Our research focuses on immune responses to viral infections in the central nervous system (CNS), with an emphasis on persistent infections and immune-pathology manifested by demyelination. Neurotropic coronavirus-induced encephalomyelitis is used to investigate how resident CNS cells trigger and modulate immune function. Although innate and adaptive immune responses join forces to control virus, it persists in the CNS at low levels. Our goal is to dissect the contribution of distinct lymphocyte subsets to long-term virus control as well as demyelinating disease. These insights will assist in developing strategies not only to combat acute CNS infections, but also to maintain control of endogenous viruses during immunemodulatory treatment of autoimmune inflammation. Three projects are under way: 1. Characterization of innate immune responses in glia. We are investigating how type I interferon induced antiviral activities (OAS/RNaseL, PKR, IFIT1/2) affect viral control in distinct cell types. 2. Regulation of CNS-infiltrating T cells by inhibitory factors.
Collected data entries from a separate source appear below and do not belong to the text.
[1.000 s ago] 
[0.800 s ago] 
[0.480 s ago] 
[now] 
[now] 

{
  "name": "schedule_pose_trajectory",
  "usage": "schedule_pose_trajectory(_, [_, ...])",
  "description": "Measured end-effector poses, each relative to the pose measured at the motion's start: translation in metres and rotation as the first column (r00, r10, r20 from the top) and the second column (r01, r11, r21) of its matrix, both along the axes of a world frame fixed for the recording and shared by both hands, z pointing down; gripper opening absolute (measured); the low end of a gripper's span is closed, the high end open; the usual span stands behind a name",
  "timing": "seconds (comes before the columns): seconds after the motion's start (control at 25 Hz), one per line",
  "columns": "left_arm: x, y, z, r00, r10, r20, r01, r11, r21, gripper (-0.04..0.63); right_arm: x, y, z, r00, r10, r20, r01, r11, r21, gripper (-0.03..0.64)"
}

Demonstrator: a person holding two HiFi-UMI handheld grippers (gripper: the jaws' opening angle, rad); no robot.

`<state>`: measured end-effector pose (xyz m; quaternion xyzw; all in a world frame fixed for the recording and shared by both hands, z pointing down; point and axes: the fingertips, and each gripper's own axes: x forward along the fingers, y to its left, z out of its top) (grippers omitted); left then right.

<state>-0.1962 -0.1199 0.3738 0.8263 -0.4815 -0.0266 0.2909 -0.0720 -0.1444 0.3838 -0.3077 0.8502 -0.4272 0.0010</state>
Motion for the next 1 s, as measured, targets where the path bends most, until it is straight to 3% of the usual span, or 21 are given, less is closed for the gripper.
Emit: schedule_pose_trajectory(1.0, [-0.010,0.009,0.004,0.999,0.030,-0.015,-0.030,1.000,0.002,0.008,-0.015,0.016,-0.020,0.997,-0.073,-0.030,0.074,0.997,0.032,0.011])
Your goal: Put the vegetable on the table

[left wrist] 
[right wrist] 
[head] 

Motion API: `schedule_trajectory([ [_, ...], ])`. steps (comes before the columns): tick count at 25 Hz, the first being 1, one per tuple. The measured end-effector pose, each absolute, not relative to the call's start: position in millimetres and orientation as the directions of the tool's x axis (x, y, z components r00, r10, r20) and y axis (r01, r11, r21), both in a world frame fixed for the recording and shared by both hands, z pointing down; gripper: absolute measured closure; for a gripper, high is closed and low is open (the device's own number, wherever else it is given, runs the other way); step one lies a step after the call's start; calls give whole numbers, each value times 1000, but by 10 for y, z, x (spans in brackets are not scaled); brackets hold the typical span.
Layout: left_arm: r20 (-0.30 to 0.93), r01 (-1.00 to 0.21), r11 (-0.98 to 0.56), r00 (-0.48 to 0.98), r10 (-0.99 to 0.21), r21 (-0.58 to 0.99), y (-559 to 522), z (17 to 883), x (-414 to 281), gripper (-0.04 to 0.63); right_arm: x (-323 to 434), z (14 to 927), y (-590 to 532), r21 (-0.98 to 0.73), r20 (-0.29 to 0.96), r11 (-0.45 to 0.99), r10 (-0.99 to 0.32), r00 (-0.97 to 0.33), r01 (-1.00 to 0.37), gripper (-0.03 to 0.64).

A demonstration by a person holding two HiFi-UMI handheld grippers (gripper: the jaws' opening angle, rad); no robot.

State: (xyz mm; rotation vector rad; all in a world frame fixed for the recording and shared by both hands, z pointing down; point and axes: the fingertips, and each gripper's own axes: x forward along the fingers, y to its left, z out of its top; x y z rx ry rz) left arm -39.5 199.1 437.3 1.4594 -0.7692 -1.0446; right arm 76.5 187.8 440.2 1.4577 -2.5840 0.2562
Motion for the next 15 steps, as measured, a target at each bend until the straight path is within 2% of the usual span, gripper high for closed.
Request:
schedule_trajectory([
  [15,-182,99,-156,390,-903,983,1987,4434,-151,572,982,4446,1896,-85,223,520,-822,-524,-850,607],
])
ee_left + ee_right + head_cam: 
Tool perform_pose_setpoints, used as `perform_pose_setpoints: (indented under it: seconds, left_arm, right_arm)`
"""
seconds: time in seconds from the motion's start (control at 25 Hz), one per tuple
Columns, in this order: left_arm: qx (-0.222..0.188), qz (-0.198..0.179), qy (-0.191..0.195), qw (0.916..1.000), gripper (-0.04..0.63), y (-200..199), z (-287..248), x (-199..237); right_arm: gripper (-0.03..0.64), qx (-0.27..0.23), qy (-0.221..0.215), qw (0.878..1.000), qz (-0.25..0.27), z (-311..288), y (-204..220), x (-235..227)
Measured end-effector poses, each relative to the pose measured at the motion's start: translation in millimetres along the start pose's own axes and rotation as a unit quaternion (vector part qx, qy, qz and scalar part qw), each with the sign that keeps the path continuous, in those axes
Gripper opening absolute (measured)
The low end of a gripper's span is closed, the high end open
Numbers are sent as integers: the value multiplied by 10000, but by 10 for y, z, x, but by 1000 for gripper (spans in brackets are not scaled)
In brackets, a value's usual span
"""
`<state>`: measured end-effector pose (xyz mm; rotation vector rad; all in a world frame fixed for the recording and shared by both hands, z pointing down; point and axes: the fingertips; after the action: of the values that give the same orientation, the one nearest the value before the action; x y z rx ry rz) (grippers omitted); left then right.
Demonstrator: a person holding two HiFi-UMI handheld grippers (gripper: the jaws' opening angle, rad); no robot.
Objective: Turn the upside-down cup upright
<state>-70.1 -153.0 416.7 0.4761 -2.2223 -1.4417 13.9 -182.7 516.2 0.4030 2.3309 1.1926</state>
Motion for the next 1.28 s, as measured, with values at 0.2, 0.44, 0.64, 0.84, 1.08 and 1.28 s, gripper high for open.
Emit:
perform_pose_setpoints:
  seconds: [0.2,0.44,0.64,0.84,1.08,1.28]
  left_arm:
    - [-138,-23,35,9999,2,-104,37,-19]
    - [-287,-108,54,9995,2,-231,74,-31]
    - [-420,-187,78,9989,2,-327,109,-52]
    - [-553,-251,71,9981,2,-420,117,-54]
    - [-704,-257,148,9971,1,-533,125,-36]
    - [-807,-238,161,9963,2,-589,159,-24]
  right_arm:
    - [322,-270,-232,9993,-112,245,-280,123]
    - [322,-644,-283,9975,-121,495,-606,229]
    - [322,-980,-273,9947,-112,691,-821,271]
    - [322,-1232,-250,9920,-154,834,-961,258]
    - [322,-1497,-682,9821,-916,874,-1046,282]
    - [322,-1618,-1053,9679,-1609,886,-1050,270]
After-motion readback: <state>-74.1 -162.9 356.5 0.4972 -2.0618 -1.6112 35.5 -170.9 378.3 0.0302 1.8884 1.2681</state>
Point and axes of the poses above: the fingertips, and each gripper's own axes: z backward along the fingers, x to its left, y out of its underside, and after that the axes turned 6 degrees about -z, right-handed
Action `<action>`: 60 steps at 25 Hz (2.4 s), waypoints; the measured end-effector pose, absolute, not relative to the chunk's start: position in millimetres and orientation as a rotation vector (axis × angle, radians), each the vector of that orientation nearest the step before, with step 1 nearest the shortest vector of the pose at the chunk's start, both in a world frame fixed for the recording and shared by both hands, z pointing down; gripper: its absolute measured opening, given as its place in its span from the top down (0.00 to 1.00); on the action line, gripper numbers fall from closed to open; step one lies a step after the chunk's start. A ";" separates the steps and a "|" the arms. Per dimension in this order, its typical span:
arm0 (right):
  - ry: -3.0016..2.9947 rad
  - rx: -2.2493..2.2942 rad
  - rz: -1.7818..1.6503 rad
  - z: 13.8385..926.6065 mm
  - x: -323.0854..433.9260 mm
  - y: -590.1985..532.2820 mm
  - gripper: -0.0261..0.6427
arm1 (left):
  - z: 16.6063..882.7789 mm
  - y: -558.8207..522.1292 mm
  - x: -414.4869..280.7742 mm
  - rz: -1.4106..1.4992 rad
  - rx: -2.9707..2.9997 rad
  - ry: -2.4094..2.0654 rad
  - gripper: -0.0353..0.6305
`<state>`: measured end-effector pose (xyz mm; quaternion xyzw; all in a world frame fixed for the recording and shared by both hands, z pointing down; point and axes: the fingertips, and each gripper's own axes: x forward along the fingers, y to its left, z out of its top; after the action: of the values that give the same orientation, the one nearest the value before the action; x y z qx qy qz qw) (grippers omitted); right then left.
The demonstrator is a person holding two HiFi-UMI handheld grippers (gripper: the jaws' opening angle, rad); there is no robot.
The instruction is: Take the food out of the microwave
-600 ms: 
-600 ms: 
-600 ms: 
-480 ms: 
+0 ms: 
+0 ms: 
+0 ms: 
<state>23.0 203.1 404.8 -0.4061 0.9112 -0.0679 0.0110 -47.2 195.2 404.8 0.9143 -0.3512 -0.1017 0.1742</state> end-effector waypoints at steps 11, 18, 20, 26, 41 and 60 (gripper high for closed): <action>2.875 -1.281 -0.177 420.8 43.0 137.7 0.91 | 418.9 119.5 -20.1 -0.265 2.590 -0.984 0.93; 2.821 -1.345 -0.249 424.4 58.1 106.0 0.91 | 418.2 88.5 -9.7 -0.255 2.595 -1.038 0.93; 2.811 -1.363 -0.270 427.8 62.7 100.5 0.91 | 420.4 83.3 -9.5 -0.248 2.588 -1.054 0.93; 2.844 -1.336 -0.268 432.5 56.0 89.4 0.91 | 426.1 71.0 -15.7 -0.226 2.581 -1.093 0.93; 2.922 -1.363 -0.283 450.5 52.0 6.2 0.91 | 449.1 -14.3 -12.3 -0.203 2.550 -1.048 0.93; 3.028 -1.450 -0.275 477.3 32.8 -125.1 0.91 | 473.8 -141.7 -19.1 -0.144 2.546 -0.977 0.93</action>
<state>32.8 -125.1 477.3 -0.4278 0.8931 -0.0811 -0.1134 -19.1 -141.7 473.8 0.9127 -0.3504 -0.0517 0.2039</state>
Our studies revealed that efficient viral control by CD8 T cells is dampened by inhibitory factors but enhanced by CD4 T cells, which are also major effectors of pathology. Efforts are underway to understand the mechanisms underlying CD4 T cell help to CD8 T cells on one side, but enhanced neuronal damage on another. 3. Maintenance of humoral immunity within the CNS. Intrathecal antibody-secreting cells control virus re-emergence during the persistent phase of infection. Various transgenic and knockout mice are used to characterize factors regulating B cell entry, differentiation and maintenance within the CNS.